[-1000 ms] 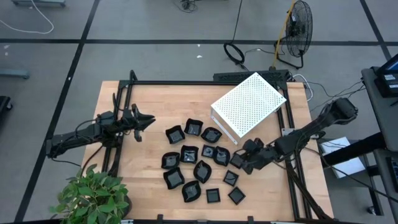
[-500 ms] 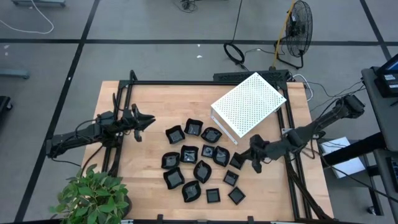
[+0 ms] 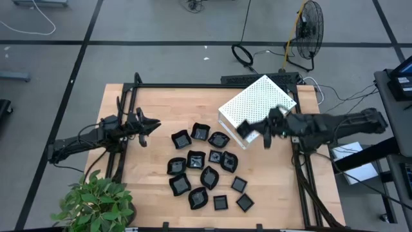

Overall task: Pick & Place Mini shaped plates
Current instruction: Put the black square plate on the shelf

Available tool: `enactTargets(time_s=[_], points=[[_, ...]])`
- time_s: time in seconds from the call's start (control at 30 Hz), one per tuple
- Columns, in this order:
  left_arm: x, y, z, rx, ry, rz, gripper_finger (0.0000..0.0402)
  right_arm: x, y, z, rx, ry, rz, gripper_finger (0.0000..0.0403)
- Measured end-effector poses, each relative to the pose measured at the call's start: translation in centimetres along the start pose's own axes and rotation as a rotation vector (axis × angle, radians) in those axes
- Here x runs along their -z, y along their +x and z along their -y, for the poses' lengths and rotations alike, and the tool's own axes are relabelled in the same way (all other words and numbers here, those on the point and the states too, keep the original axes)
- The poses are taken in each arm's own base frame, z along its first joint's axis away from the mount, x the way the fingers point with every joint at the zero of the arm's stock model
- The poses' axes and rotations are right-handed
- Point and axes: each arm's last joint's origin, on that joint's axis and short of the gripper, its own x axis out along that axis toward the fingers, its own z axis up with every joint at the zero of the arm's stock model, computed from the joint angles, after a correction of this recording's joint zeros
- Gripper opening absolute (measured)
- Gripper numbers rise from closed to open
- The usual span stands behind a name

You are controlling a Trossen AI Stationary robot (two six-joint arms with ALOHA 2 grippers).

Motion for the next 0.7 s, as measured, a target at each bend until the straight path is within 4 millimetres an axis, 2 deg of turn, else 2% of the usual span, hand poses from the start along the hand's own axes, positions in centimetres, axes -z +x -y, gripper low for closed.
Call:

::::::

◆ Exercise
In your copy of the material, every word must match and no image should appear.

◆ Exercise response
[-1000 ms] 
[-500 ms] 
[+0 ms] 

Overall task: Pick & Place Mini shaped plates
Current instruction: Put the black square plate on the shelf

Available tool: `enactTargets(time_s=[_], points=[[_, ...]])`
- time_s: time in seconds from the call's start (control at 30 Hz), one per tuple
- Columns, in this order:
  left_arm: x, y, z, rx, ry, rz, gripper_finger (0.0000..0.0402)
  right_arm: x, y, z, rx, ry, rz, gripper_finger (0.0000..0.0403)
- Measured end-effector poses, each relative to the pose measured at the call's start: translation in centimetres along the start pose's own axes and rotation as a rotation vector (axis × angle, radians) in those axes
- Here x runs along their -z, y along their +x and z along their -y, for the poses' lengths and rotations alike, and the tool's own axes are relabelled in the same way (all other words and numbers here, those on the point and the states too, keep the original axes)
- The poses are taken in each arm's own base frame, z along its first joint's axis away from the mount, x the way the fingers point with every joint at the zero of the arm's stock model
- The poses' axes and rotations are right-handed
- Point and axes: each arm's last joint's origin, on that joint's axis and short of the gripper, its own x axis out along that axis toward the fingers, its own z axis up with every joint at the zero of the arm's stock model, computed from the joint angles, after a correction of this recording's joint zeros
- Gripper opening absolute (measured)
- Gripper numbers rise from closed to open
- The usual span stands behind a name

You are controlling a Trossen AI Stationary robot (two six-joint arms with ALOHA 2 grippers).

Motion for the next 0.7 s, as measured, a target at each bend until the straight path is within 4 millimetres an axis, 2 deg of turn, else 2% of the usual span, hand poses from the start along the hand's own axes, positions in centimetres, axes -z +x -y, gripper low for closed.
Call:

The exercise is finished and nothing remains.